In the past, when trying different machine learning algorithms in order to solve a problem, I used to write drown the set of approaches on a notebook, keeping details such as features, feature preprocessing, normalization, algorithms, algorithm parameters... therefore, building a hand-written logbook.

However, currently I'm concerned about using a 'more professional' tool, so that I can keep more details and even share it with other team-members, who are also able to stamp their approaches.

It would be great an automated and collaborative tool that keep track of the work done, considering details like: features, algorithms, algorithms parameter, data pre-process, data, metrics... beyond a collaborative Google Drive Spreadsheet for instance.

How are you solving this? How are you keeping track of the work done? What's your logbook tool?

Thank you very much in advance.

How are you solving this? How are you keeping track of the work done? What's your logbook tool?

This might not be the best approach. But, this is how my team does it. We believe that for pulling off an end-to-end data science experiment, proper conscience is very important. So, we use Slack for the same for our discussions and the meetings.

In addition to them, we have Rmd (R markdown) files for documenting the planning and the analysis parts.

• I like the idea of using markdown, however, I guess it's not the best approach/solution. It's good for a starter point. I also use Slack, and I highly recommend it for teams coordination and meetings. – Jorge Apr 14 '16 at 14:53
• @Jorge Yeah, I agree that it's not the best approach :) However, I haven't found a good alternative worth spending on! – Dawny33 Apr 14 '16 at 14:58

Check this out, looks like exactly what you need

• Is this a Google product? The UI looks very google-like – Dawny33 Apr 11 '16 at 11:42
• I don't know. I am not associated with that site in any way. They have their owners and hoster information listed on the front page though. – Diego Apr 11 '16 at 11:49

How are you solving this? How are you keeping track of the work done? What's your logbook tool?

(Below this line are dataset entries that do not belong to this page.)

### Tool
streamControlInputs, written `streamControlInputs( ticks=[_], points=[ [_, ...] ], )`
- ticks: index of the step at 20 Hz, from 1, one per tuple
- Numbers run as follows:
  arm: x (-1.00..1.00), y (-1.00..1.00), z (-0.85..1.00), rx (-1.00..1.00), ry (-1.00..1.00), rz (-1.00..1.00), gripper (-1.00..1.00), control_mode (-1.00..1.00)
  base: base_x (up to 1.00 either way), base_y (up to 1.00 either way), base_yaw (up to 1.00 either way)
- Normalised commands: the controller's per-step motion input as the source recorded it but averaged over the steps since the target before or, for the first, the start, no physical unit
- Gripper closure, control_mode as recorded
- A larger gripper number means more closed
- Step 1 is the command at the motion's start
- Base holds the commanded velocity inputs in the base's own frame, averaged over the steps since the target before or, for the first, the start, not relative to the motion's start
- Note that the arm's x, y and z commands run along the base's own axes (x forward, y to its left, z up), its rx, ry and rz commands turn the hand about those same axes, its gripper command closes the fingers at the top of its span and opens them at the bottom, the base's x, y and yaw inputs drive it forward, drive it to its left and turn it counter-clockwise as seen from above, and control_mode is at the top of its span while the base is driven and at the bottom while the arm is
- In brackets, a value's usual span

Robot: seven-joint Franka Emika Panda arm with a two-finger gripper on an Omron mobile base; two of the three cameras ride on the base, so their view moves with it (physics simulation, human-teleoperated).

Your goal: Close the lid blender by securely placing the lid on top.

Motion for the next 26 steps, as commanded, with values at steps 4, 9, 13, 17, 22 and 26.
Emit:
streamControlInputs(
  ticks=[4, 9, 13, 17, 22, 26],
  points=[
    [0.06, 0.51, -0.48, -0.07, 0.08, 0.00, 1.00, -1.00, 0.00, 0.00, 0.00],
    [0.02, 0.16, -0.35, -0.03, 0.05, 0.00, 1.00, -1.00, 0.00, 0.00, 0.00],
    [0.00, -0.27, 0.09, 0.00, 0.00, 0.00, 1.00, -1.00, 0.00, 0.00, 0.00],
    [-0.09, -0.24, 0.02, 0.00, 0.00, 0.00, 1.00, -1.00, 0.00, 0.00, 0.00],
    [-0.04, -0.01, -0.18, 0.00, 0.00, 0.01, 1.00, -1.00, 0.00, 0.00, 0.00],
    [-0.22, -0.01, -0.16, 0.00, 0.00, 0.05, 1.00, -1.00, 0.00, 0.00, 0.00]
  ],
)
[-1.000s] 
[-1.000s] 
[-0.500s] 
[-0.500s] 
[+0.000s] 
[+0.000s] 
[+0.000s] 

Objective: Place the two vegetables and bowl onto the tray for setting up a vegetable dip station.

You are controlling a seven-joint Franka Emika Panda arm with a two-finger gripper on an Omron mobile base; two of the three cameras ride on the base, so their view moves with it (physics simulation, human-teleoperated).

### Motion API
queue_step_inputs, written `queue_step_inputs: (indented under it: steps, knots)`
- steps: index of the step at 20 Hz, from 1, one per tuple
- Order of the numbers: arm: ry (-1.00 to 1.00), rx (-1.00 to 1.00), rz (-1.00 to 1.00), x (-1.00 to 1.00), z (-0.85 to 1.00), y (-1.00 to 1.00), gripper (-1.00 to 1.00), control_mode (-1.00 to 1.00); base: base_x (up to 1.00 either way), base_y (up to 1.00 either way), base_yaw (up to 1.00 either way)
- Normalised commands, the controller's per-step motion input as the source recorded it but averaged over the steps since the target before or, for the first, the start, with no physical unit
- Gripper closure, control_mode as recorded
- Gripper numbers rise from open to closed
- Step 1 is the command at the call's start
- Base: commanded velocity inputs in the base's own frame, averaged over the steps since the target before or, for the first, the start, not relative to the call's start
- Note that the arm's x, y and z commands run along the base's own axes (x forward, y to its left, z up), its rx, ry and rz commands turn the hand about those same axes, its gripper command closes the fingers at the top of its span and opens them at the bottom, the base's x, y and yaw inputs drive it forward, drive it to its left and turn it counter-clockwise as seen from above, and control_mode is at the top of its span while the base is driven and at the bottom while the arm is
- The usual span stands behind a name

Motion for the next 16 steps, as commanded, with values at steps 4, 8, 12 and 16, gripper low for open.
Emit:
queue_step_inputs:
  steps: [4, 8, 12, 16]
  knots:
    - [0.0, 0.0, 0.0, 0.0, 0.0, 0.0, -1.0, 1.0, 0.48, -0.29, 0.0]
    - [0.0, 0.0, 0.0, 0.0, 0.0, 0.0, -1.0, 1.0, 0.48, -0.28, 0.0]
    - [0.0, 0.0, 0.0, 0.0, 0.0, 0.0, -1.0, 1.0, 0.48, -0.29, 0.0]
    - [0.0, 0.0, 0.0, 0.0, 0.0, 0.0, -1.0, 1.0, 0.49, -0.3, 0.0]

For my bachelors thesis (write-math.com) I wrote my own little toolkit to go through different models / preprocessing steps very fast. Each experiment had one configuration file (see hwr-experiments repository). For example:

data-source: feature-files/baseline-3-points
training: '{{nntoolkit}} train --epochs 1000 --learning-rate 0.1 --momentum 0.1 --print-errors --hook=''!detl
test {{testing}},err=testresult_%e.txt'' {{training}} {{validation}}
{{testing}} < {{src_model}} > {{target_model}} 2>> {{target_model}}.log'
model:
type: mlp
topology: 24:500:369


The trained model is stored; it is pretty fast to get the evaluation results (e.g. accuracy, confuscation matrix).